What you have to do | Find the line that holds "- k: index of", then repeat it and each line below it word for word through the end of the listing, leaving out pictures.

§

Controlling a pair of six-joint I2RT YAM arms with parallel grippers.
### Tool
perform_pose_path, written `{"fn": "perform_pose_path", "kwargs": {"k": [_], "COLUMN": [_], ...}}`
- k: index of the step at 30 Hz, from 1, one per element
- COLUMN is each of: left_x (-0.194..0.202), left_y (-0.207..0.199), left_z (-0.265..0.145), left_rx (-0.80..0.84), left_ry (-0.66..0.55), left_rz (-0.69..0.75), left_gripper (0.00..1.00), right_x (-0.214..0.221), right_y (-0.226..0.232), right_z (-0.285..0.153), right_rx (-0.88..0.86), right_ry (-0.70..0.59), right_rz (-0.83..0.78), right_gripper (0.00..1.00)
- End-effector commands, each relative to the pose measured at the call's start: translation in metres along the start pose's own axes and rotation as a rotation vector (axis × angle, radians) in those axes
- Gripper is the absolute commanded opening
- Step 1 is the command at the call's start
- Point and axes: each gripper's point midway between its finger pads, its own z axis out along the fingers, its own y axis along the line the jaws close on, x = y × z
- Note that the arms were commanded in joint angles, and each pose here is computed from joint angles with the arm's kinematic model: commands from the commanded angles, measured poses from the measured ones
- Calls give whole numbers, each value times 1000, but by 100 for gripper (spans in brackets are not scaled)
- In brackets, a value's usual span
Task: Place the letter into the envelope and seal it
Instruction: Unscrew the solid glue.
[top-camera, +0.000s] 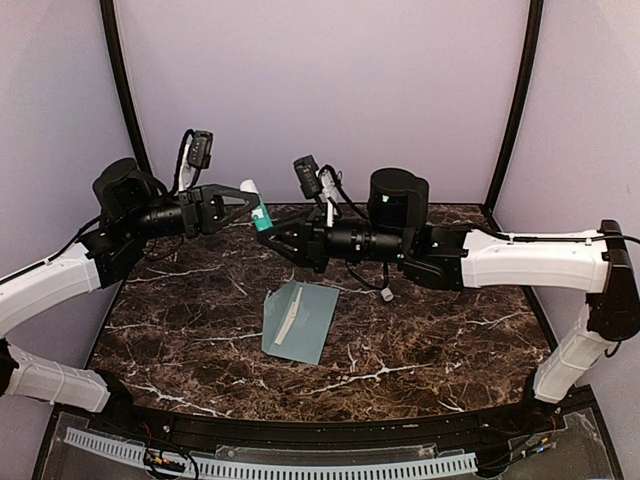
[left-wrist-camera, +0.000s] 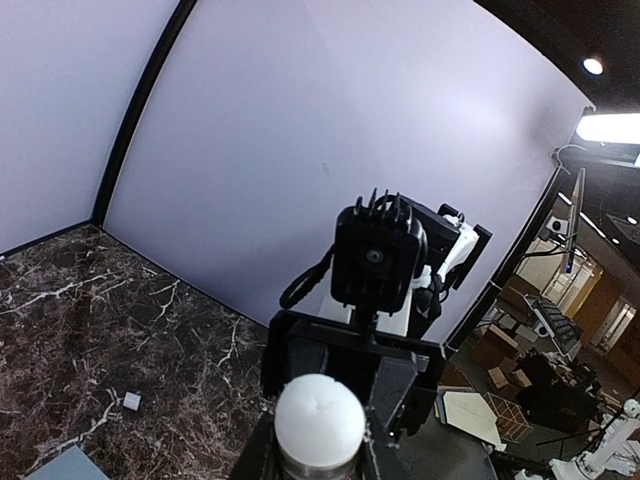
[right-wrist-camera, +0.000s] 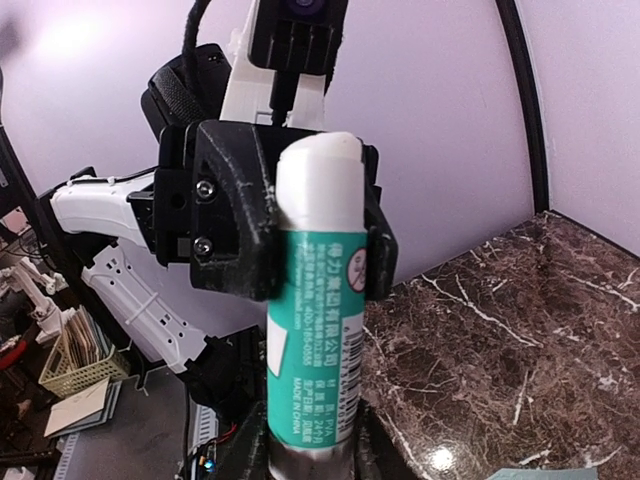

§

Exercise response |
- k: index of the step at 30 Hz, from 1, one per element
- COLUMN is each of: left_x (-0.194..0.202), left_y (-0.207..0.199), left_z (-0.265..0.145), left_rx (-0.80..0.84), left_ry (-0.66..0.55), left_rz (-0.69..0.75), left_gripper (0.00..1.00), right_x (-0.214..0.221), right_y (-0.226..0.232), right_z (-0.285..0.153), right_rx (-0.88..0.86), right_ry (-0.70..0.59), right_rz (-0.83..0.78), right_gripper (0.00..1.00)
- End-effector commands, each relative to the pose measured at the call's start: translation in metres along the start pose's own axes and rotation as a rotation vector (axis × angle, radians) in those axes
- Gripper is the absolute commanded opening
- Step 1 is the command at the call's start
- Point and axes: each gripper's point midway between its finger pads, its own z axis out along the fingers, its own y axis along the line the jaws close on, x = y × z
- Note that the arms were commanded in joint angles, and each pose here is computed from joint angles with the arm's kinematic model: commands from the commanded angles, measured poses from the measured ones
- Calls give whole numbers, each value times 1000, but by 100 for gripper (spans in brackets are not scaled)
- In brackets, a value's usual span
Task: Place the letter into the envelope and seal it
Instruction: Unscrew the solid glue.
[top-camera, +0.000s] 
[left-wrist-camera, +0.000s] 
[right-wrist-camera, +0.000s] 

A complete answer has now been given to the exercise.